Estimating dynamic connectivity states in neuroimaging data using regime-switching factor models
f-SVAR (Factor switching vector autoregressive (VAR) model) Toolbox is a Matlab package to estimate dynamic, directed functional connectivity states in high-dimensional neuroimaging time series data (fMRI, EEG etc). The underlying method uses a regime-switching factor model. The script example_simulation.m generates random data from a 2-state switching VAR(1) model, estimates the f-SVAR model, and plots estimates of latent state sequence and coefficient matrices as compared to the ground-truth. The script example_fmri.m loads resting-state fMRI time series data of three subjects, produces f-SVAR estimators, and plot the estimated state sequence for each subject, and common state connectivity matrices of 96 regions of interest (ROIs) partitioned into six resting-state networks. For more details refer to Ting et. al. 2018
For more detailed description and applications, please refer to the User Manual and references:
- C.-M. Ting, H. Ombao, S. B. Samdin and Sh-H. Salleh, “Estimating dynamic connectivity states in fMRI using regime-switching factor models,” IEEE Trans. Med. Imag., 37(4), pp. 1011 - 1023, 2018.
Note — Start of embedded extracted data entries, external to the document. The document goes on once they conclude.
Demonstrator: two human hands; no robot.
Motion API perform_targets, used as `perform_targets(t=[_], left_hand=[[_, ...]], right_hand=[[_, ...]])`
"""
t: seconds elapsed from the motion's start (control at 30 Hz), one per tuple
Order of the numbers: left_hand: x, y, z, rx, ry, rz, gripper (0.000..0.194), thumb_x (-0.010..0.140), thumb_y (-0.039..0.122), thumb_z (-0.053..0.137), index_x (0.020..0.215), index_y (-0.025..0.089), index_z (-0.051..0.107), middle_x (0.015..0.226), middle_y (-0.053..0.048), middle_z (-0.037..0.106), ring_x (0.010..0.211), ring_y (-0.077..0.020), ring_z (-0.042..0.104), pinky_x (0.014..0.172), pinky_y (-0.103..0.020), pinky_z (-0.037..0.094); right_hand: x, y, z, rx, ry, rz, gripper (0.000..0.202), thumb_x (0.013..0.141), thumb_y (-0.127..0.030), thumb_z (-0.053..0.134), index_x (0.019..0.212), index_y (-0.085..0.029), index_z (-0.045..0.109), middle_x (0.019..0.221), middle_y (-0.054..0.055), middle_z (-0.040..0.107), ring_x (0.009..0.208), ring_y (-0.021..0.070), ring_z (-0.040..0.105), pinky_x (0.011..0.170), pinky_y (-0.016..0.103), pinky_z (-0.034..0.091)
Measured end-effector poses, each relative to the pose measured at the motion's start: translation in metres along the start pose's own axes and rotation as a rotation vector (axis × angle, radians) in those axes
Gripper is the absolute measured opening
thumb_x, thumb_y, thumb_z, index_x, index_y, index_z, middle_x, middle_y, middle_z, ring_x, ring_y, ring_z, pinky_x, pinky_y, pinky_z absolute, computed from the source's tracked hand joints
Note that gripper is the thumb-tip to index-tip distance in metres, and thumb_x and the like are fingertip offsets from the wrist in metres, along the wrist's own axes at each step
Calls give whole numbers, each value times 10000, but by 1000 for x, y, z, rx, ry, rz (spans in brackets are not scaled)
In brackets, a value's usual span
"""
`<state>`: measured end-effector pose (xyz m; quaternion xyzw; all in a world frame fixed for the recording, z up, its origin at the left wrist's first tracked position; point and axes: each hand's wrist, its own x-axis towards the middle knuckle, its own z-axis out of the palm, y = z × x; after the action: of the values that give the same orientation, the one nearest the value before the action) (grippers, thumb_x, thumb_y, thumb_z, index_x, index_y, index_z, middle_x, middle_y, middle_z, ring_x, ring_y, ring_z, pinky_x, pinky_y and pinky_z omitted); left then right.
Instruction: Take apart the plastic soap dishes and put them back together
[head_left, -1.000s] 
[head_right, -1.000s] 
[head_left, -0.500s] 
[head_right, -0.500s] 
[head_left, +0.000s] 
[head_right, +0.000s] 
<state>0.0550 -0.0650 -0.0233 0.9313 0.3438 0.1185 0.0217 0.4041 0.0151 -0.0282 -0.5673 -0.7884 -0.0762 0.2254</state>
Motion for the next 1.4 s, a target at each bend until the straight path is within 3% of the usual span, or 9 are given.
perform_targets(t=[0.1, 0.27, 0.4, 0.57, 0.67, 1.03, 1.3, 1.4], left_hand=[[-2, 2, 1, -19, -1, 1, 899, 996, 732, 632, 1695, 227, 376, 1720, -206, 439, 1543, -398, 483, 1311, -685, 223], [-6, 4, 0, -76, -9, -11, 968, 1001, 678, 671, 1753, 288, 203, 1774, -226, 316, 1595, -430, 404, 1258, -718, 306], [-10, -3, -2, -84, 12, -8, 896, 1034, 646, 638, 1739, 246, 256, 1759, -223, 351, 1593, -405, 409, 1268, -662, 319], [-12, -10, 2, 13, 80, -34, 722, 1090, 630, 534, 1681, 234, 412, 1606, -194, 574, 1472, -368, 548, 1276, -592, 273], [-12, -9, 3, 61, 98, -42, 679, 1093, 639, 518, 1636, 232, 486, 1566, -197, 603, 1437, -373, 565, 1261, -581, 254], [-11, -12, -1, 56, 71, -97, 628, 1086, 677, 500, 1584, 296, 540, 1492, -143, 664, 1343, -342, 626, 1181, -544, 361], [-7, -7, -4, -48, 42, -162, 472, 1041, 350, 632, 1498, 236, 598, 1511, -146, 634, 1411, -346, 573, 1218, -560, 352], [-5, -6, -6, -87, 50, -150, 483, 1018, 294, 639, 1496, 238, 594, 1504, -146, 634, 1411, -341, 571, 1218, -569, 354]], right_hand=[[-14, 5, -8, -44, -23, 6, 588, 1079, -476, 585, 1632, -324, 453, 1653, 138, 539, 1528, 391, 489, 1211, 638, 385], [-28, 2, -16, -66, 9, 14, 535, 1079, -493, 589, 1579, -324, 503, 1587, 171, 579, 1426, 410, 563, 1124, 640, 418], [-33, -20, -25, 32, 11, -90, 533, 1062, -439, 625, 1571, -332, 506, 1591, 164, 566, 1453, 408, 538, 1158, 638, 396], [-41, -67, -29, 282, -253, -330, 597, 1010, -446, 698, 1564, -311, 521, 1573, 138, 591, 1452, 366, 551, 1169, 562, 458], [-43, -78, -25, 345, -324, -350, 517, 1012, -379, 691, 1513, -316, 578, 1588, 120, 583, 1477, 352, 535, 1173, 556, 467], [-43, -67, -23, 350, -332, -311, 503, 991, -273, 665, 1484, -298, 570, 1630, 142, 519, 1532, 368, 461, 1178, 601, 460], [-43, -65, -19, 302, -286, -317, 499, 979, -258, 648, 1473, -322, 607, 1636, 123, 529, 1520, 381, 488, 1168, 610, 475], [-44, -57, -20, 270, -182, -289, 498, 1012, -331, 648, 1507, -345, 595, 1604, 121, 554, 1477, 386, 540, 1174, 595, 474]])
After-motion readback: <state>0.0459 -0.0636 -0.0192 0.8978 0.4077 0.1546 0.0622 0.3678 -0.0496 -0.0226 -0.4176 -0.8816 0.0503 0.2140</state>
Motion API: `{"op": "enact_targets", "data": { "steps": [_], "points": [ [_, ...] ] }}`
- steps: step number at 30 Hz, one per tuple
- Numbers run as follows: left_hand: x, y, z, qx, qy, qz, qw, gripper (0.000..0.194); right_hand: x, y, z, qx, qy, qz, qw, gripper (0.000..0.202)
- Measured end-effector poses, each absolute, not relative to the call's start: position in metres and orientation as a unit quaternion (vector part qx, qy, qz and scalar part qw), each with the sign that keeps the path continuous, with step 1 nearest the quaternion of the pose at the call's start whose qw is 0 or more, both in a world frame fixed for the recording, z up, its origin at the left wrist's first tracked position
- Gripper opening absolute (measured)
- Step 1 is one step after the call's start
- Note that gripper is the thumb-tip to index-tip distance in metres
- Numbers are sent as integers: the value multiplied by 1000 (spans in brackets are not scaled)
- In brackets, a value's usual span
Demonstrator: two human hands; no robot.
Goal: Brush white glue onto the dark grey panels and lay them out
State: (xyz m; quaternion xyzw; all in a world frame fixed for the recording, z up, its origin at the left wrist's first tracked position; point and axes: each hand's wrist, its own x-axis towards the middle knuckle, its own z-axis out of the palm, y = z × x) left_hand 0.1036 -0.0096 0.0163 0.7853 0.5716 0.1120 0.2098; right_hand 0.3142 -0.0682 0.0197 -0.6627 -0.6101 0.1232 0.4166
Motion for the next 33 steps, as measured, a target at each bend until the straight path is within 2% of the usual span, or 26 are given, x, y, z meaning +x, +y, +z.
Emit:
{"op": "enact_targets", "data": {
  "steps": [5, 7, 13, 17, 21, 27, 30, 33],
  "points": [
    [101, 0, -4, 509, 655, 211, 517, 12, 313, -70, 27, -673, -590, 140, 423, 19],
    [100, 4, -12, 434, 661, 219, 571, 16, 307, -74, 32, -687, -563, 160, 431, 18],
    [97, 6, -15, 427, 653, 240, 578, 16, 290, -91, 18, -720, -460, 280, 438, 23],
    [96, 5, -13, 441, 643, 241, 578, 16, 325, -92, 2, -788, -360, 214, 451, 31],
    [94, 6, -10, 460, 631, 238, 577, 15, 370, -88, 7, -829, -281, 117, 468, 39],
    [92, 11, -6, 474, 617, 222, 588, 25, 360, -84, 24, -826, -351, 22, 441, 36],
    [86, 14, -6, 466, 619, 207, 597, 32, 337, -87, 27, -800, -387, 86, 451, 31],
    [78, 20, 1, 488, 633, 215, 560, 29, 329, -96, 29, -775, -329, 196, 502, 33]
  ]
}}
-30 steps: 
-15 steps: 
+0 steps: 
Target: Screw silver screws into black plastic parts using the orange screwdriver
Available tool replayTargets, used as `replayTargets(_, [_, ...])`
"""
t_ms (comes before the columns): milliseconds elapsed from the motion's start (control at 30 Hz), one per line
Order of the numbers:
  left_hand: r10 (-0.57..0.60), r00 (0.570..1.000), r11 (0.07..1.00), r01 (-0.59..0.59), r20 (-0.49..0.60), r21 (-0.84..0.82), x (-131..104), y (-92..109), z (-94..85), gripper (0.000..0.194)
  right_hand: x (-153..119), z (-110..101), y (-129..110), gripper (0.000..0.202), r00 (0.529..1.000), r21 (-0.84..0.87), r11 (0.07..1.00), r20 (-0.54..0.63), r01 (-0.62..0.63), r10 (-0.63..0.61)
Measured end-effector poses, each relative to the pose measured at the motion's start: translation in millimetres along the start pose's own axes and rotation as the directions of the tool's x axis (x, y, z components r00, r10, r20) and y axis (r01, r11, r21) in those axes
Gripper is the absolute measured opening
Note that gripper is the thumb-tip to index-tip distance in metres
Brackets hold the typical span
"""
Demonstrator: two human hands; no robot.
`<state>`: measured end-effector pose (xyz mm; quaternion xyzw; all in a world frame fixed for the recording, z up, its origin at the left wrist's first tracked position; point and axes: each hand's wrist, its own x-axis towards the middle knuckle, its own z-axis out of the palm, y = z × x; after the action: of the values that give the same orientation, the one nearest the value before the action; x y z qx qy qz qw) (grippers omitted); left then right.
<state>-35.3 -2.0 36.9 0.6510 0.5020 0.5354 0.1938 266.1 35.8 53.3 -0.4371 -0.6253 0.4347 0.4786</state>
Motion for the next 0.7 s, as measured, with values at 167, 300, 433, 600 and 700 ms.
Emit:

- S. B. Samdin, C.-M. Ting, H. Ombao, and Sh-H. Salleh, “A unified estimation framework for state-related changes in effective brain connectivity,” IEEE Trans. Biomed. Eng., vol. 64, no. 4, pp. 844–858, 2017.
- C.-M. Ting, A.-K. Seghouane, S.-H. Salleh, and A. M. Noor, “Estimating effective connectivity from fMRI data using factor-based subspace autoregressive models,” IEEE Sig. Process. Lett., vol. 22, no. 6, pp. 757–761, 2014.